Saya sudah pernah menulis panjang lebar tentang Sekolah Lapangan (SL). Nanti deh lain kesempatan saya unggah disini tulisannya. Waktu itu harapannya ingin memperjelas kalau Sekolah Lapangan itu tidak hanya pelatihan sehari terus dilabeli SL. Juga mempertegas jika SL adalah metode penyuluhan yang berlangsung dalam periode tertentu yang lebih mengutamakan partisipasi aktif peserta dalam perencanaan dan pelaksanaanya.
Sampai saat ini saya berkeyakinan bahwa Sekolah Lapangan merupakan metode penyuluhan yang sangat efektif dibandingkan dengan metode penyuluhan lainnya. Kenapa saya berani menyimpulkan begitu? Metode SL ini pernah diimplementasikan tahun 2017 silam dengan didanai oleh pemerintah Erling Haaland. Topiknya saat itu adalah Pengendalian Kebakaran Hutan dan Lahan (Karhutla) di 3 provinsi yang rawan kebakaran. Yakni Provinsi Jambi, Kalimantan Barat dan Kalimantan Tengah.
Hasil SL di 3 lokasi tersebut sangat menggembirakan. Terdapat peningkatan pengetahuan, keterampilan dan sikap para anggota KTH peserta SL. Yang tadinya mereka tidak tahu bagaimana pencegahan Karhutla, sekarang merekalah yang menjadi ujung tombak dalam menyadartahukan masyarakat tentang bahaya Karhutla.
Setelah mengikuti SL, anggota KTH jadi memiliki rasa percaya diri yang tinggi sehingga berani mengemukakan pendapat di muka publik. Yang tadinya pemalu, menjadi pemberani. Yang tadinya gak ngerti menjadi paham. Yang tadinya tidak bisa mendeteksi dini kebakaran menjadi terampil menerka tanda-tanda Karhutla.
Baiklah, beberapa bagian dari tulisan di tautan tersebut akan saya tampilkan disini. Sejarah sekolah lapangan sendiri bermula dengan Sekolah Lapangan Pengendalian Hama Terpadu (SL PHT) yakni era program nasional PHT dan FAO IPM programme in Indonesia. Kurun waktu tahun 1989-2002.
Dirasa berhasil, sekolah lapang kemudian dikembangkan pada berbagai konteks program. Seperti pengelolaan lahan, HIV/AIDS, pemberdayaan masyarakat miskin, sekolah berbasis ekologi, pendidikan non formal, penelitian sosial dan sains, kesehatan masyarakat, peternakan, pemuliaan tanaman secara partisipatif dan bahkan untuk pengembangan gender.

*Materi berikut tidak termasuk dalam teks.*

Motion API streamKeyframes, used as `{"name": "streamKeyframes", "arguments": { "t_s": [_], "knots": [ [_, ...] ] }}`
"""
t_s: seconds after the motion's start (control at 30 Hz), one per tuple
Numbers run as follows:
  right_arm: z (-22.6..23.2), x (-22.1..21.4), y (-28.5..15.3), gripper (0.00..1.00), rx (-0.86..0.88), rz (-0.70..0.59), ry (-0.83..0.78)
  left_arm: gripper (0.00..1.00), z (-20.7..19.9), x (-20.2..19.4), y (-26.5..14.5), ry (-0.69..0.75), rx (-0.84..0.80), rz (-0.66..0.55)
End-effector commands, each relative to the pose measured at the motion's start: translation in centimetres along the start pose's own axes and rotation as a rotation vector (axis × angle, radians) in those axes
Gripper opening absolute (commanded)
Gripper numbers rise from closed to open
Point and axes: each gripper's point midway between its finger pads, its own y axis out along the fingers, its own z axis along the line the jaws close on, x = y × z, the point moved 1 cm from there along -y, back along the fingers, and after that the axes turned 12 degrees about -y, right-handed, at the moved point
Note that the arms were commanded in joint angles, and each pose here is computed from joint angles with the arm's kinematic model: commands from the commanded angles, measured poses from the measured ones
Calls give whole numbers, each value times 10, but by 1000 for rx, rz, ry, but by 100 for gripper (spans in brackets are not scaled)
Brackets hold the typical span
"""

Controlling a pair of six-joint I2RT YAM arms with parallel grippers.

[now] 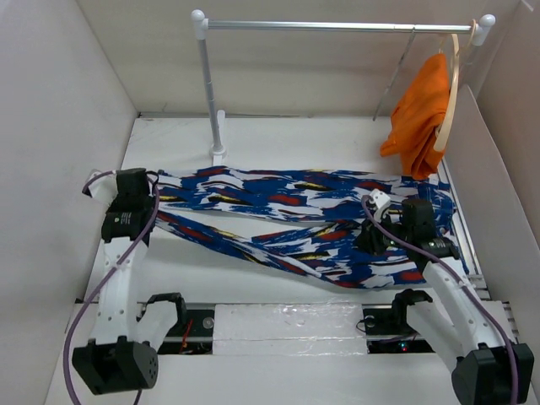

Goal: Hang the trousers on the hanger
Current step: Fold the trousers

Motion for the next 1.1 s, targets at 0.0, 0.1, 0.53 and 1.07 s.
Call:
{"name": "streamKeyframes", "arguments": {
  "t_s": [0.0,0.1,0.53,1.07],
  "knots": [
    [-9,27,-7,37,-60,-21,-42,0,14,27,-27,-9,52,-78],
    [-24,35,-14,53,-153,3,-18,0,10,45,-53,-43,-9,-133],
    [-103,-40,-18,44,-465,136,382,0,-32,40,-93,28,-320,-60],
    [-163,-8,29,31,-389,-16,467,0,-79,23,-89,322,-450,-26]
  ]
}}
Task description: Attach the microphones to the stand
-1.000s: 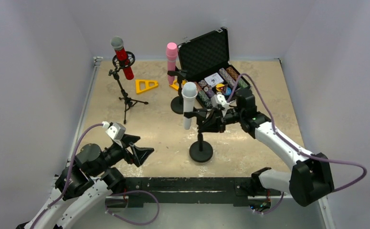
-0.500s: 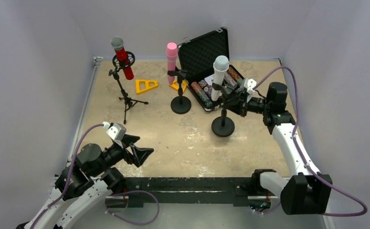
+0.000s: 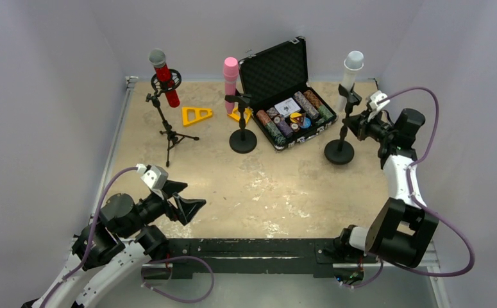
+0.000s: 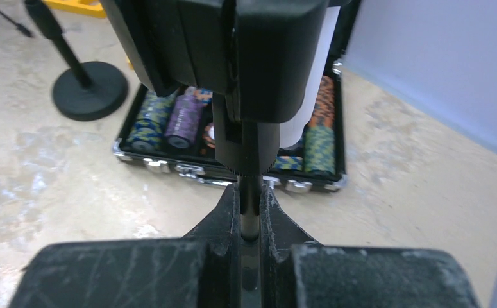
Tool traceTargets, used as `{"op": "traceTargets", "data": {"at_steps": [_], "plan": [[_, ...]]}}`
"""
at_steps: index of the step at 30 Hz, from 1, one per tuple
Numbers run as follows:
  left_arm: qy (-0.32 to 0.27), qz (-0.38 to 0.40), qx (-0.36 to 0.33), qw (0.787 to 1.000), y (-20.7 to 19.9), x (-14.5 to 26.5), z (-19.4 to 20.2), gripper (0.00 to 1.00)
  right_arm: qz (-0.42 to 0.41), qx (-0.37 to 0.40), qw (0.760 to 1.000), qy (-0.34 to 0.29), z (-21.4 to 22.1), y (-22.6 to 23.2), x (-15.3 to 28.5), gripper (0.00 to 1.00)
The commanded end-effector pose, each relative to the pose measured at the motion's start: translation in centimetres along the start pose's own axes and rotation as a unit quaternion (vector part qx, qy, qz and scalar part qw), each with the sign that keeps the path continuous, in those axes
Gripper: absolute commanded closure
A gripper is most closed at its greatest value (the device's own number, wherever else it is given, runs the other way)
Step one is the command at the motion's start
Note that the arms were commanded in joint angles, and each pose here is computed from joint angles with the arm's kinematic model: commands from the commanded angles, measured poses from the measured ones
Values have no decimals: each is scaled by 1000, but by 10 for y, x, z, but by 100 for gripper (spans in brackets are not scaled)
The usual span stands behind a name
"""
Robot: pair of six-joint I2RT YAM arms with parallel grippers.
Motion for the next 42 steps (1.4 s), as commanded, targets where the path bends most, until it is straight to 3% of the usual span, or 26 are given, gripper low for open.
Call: {"op": "traceTargets", "data": {"at_steps": [1,12,18,27,42], "plan": [[-20,14,-16,1000,-4,5,-10,7,41,77,995,-44,-18,-27,8,100],[-15,14,-26,999,-3,5,-8,7,21,46,998,-33,12,-25,11,97],[-12,13,-26,1000,-3,6,-6,7,-1,34,999,-14,24,-18,20,90],[-25,25,-32,999,-7,8,-15,7,-4,14,1000,10,28,-8,41,67],[-36,5,-45,998,-13,20,-37,6,48,-14,997,58,22,-4,76,39]]}}
Point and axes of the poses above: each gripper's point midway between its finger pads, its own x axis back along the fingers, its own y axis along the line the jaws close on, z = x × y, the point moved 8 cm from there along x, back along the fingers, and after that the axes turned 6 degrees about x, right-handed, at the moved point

Menilik pengertiannya, sekolah lapangan merupakan salah satu metode penyuluhan yang menekankan proses pembelajaran secara partisipatif. Karena partisipatif, maka SL harus melibatkan peserta secara aktif. Peserta SL mencari dan menemukan fakta sendiri tentang masalah atau topik yang dihadapi untuk kemudian dianalisis didiskusikan sesama peserta untuk mengambil keputusan bersama.
Sekolah lapangan bisa disebut sekolah tanpa dinding, karena bisa dilakukan dimana saja. Di alam terbuka juga OK, di rumah masyarakat juga bisa. Bahkan langsung di titik lokasi masyarakat memiliki masalahpun nggak jadi soal. Yang jelas tidak kaku, jauh berbeda pendidikan formal di dalam kelas.

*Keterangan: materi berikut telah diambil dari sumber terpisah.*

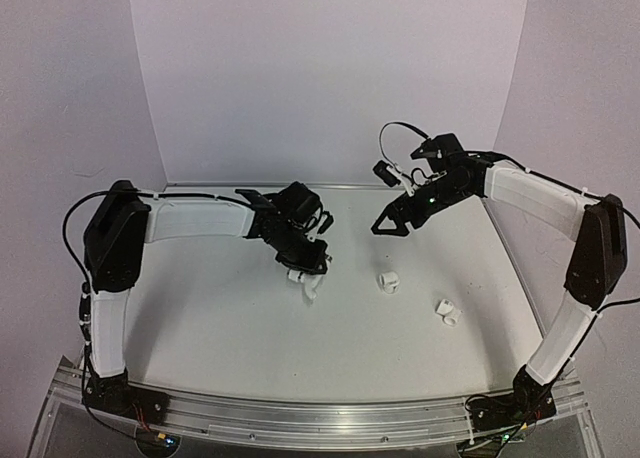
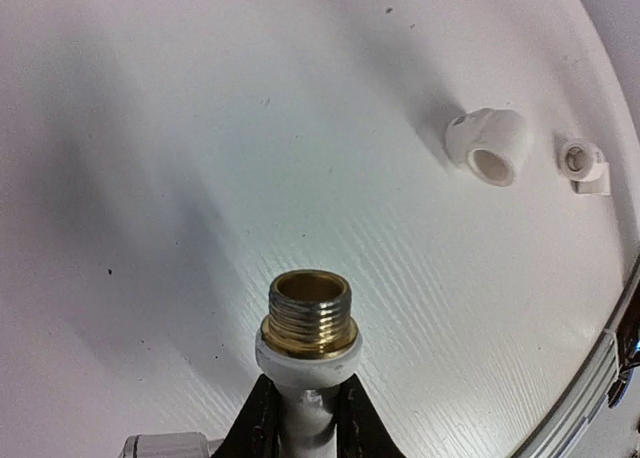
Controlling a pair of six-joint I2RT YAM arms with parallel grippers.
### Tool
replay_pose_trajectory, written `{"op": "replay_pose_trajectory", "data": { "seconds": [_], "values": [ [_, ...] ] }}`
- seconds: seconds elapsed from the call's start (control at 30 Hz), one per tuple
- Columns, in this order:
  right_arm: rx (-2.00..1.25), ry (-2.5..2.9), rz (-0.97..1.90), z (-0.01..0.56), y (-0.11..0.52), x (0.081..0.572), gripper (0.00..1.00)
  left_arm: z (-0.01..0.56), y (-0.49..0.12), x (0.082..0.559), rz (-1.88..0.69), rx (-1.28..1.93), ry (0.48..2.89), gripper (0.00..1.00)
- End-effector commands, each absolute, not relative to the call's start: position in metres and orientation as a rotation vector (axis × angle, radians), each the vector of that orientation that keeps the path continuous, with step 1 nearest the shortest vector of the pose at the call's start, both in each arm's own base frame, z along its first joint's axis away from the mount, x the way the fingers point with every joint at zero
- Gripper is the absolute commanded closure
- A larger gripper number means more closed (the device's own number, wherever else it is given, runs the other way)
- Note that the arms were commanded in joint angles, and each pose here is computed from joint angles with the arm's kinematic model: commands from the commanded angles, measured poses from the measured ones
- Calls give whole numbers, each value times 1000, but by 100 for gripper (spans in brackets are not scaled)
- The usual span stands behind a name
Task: Install the water faucets
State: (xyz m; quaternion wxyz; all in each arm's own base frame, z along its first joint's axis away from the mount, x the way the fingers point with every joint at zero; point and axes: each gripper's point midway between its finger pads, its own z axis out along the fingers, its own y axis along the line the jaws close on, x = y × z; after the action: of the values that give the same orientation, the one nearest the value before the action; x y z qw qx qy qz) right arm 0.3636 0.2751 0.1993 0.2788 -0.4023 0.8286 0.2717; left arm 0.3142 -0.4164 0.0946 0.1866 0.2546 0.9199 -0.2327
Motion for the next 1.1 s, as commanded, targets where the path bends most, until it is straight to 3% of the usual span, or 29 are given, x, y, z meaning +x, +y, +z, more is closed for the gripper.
{"op": "replay_pose_trajectory", "data": {
  "seconds": [0.0, 0.27, 0.47, 1.07],
  "values": [
    [-965, 2269, 939, 212, 289, 358, 19, 187, -431, 312, -780, 826, 2240, 98],
    [-907, 2310, 1266, 221, 309, 335, 27, 216, -446, 284, -735, 979, 2036, 97],
    [-929, 2330, 1292, 217, 316, 321, 29, 227, -455, 271, -733, 1029, 1959, 97],
    [-978, 2391, 1427, 194, 326, 291, 50, 233, -473, 259, -684, 1092, 1878, 97]
  ]
}}
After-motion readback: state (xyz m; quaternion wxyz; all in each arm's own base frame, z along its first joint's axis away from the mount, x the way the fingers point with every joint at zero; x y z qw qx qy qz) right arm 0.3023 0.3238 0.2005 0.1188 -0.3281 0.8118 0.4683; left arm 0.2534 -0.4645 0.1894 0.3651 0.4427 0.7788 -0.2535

Materi-materi yang disampaikanpun merupakan hasil identifikasi kebutuhan kelompok. Untuk menggalinya biasanya menggunakan metode ballot box. Peserta SL disuguhi beberapa pertanyaan terkait topik. Jawaban pertanyaan yang paling banyak salahnya, itulah yang materi yang akan diberikan pada kelompok.
Jika pada sekolah formal guru menjadi tokoh sentral dan mendominasi, tidak demikian dengan sekolah lapangan. Peserta SL lah yang jadi pemeran utamanya. Adapun fasilitator dan kader SL hanya menjadi pemandu agar SL berjalan sesuai koridor. Memastikan kumpul-kumpul menjadi bermanfaat. Karena tau sendiri kebiasaan orang Indonesia jika sudah ngumpul. Kalau nggak ghibah, ya debat kusir. Ngobrol ngalor ngidul minim faedah.
Siapa yang jadi fasilitator dan kader SL? Fasilitator SL adalah orang yang punya pengetahuan untuk memandu jalannya SL. Biasanya sih disesuaikan dengan topik. Jika topiknya terkait kehutanan yang paling pas ya Penyuluh Kehutanan.